First of All, There Is No Such Book

I regret to say there is no such book and probably never will be. To my knowledge, we are the only guys on the planet selling records who know much about the subject. In fact, we pioneered the very concept, starting about fifteen years ago.

Back in the early ’90s I complained that the TAS Super Disc List didn’t list the “correct” stampers: the stampers (or matrix numbers if you prefer) being the individual markings associated with the actual pressing HP was calling a Super Disc. Without knowing those stampers almost any pressing one might acquire would be different from the one on the list, and quite possibly inferior (or superior; in any event, different sounding).

The catalog number or label — practically all that could be gleaned from his writings — serves as a very poor guide in this respect. Occasionally one might read a review which mentioned stampers, but any such mentions were few and infrequent. To do much good they would have had to be much more systematic, and that never happened (mostly because the reviewers making these pronouncements were of course not very systematic and never pretended to be).

So, since we do not have the time or the intention to write such a book, and no one else to my knowledge has the necessary expertise, one will probably never be written. There are at least two good reasons for not even attempting such an endeavor, however. One is selfish, one is not.

Trade Secrets

First off, when we discover hot stampers, they become the equivalent of trade secrets — we never reveal them to anyone. Over the last twenty five years of collecting we have bought hundreds of thousands of dollars worth of records and spent tens of thousands of hours of our time deciphering those arcane little squiggles in the dead wax that correlate, however imperfectly, with both the good records and the bad ones. Why would we want to give that hard-earned information away? It’s priceless, to us anyway.

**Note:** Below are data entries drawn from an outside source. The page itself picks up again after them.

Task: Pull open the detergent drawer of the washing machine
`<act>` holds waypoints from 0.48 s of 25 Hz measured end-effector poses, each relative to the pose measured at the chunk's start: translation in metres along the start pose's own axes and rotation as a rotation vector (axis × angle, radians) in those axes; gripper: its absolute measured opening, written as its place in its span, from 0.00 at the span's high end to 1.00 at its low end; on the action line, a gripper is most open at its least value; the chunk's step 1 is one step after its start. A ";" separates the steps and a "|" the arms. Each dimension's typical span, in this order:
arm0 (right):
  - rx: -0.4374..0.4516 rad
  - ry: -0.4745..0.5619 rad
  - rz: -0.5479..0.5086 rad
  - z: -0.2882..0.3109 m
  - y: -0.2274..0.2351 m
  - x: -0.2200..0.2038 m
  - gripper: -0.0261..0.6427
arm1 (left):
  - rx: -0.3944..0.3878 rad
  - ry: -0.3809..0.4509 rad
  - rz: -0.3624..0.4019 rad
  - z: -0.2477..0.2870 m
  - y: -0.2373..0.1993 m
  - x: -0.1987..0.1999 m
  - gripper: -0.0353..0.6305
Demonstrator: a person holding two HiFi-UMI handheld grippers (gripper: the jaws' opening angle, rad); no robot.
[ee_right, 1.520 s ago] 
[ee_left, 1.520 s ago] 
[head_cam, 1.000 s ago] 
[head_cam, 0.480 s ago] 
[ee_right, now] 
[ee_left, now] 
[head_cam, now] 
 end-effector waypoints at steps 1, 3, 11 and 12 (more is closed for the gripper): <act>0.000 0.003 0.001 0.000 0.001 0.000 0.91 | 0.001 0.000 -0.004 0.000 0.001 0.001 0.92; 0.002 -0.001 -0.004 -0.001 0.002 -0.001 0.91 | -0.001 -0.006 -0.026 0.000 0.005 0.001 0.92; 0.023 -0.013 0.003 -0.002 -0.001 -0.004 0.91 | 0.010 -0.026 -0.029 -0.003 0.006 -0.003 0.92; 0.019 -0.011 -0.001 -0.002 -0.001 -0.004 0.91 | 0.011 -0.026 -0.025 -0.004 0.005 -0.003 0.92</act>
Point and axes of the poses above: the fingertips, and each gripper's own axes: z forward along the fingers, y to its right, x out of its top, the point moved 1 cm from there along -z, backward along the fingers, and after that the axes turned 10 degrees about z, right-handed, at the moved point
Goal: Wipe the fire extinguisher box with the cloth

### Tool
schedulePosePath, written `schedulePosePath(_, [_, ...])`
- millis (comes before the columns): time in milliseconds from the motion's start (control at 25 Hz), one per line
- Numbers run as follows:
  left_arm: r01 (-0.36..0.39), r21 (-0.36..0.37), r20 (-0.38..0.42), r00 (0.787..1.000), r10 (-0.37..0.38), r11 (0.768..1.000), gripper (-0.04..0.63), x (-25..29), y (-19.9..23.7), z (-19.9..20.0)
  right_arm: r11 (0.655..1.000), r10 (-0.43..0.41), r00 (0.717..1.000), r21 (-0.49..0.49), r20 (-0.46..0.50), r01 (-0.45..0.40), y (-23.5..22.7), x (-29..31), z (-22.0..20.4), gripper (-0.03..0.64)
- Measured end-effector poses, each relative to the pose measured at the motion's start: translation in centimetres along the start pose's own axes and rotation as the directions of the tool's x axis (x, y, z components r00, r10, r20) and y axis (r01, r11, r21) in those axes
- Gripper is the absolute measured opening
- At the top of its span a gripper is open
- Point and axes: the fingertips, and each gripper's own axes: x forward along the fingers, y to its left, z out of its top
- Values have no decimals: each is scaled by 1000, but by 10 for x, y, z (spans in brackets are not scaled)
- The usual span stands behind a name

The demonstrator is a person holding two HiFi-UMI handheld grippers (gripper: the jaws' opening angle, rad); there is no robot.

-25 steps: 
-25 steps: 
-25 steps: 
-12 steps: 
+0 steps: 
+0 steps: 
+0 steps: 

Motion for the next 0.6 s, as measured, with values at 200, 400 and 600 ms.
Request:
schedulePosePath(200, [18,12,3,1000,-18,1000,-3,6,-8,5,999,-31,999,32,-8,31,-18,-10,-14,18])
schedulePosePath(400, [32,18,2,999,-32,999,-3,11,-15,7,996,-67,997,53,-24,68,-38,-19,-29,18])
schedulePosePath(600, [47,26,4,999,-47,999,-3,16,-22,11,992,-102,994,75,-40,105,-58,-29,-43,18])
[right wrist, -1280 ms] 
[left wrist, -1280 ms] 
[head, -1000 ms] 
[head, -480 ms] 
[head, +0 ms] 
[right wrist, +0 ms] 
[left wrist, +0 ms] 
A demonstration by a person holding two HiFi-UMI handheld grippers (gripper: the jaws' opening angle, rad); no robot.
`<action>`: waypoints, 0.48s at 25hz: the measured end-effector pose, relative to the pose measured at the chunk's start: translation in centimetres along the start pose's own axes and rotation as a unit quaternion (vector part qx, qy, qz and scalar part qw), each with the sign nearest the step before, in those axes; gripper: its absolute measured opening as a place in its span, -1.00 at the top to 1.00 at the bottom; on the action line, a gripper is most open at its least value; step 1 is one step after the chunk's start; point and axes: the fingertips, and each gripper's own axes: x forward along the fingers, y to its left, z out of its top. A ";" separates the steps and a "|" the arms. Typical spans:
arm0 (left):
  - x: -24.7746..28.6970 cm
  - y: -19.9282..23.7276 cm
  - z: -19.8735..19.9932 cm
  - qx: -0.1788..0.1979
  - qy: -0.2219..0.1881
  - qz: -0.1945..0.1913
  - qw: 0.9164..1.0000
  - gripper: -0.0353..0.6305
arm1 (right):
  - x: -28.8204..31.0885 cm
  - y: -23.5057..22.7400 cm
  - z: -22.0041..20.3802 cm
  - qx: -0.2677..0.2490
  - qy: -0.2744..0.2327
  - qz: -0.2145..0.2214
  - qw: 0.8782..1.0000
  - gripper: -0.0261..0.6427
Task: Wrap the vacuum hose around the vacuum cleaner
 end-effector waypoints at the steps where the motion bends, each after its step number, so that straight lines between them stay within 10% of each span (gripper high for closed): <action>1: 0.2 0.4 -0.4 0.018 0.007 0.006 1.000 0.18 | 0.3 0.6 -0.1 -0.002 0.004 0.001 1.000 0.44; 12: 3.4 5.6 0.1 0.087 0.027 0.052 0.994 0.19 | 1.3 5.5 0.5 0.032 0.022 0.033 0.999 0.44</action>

Today’s Fact Is Tomorrow’s Error

Secondly, and every bit as importantly, they change, and frequently. We find new and better pressings all the time. This very subject is discussed in the commentary for David Crosby’s first album. we note in our review that we used to like a different stamper. Now, with better equipment and better ears, we prefer a new one. And tomorrow we might like still another!

The Best Sound

As we see it, our job is to get you the best sounding records we can find. That’s how we would like to think we make our living. Knowing the right stampers helps us do it, but that is only part of the process. The right stampers only sound right some of the time. The vinyl plays a big part in the sound, and we’re not talking about condition here, we’re talking about the quality of the vinyl compound itself. This unpleasant fact is the bane of our existence. So many potentially great records that we buy just don’t sound the way we know they should, even after an expensive and time-consuming cleaning.

No one can know precisely why some pressings come up short. But the ears know. Playing records is the only reliable test we’ve discovered to date. Imperfectly reliable to be sure, but markedly more reliable than any other.

Right Stampers, Wrong Sound

We could rattle off all sorts of stamper numbers that should sound amazing. We have hundreds of them memorized, so that when we go to a record store we know what to buy and what to avoid. But the LP you find on your own with the “right” stamper numbers might sound dreadful, or no better than mediocre. Naturally, you would conclude we were to blame for recommending such a bad pressing. But our copy and your copy, both with the same stampers, don’t sound the same. In fact, if our experience is any guide, they can never sound the same. Similar maybe, virtually identical even, but like two snowflakes or two grains of sand on the beach, not truly identical. And, based on our experience, often not even all that close.

So, with all that in mind, we have decided to take a different approach to the task of helping you acquire the best sounding LPs. We find them for you, clean them up, play them, and make sure they sound good before you buy them. This way, we do all the work, and you get to spend more time listening to good records and less time finding, cleaning and evaluating bad ones.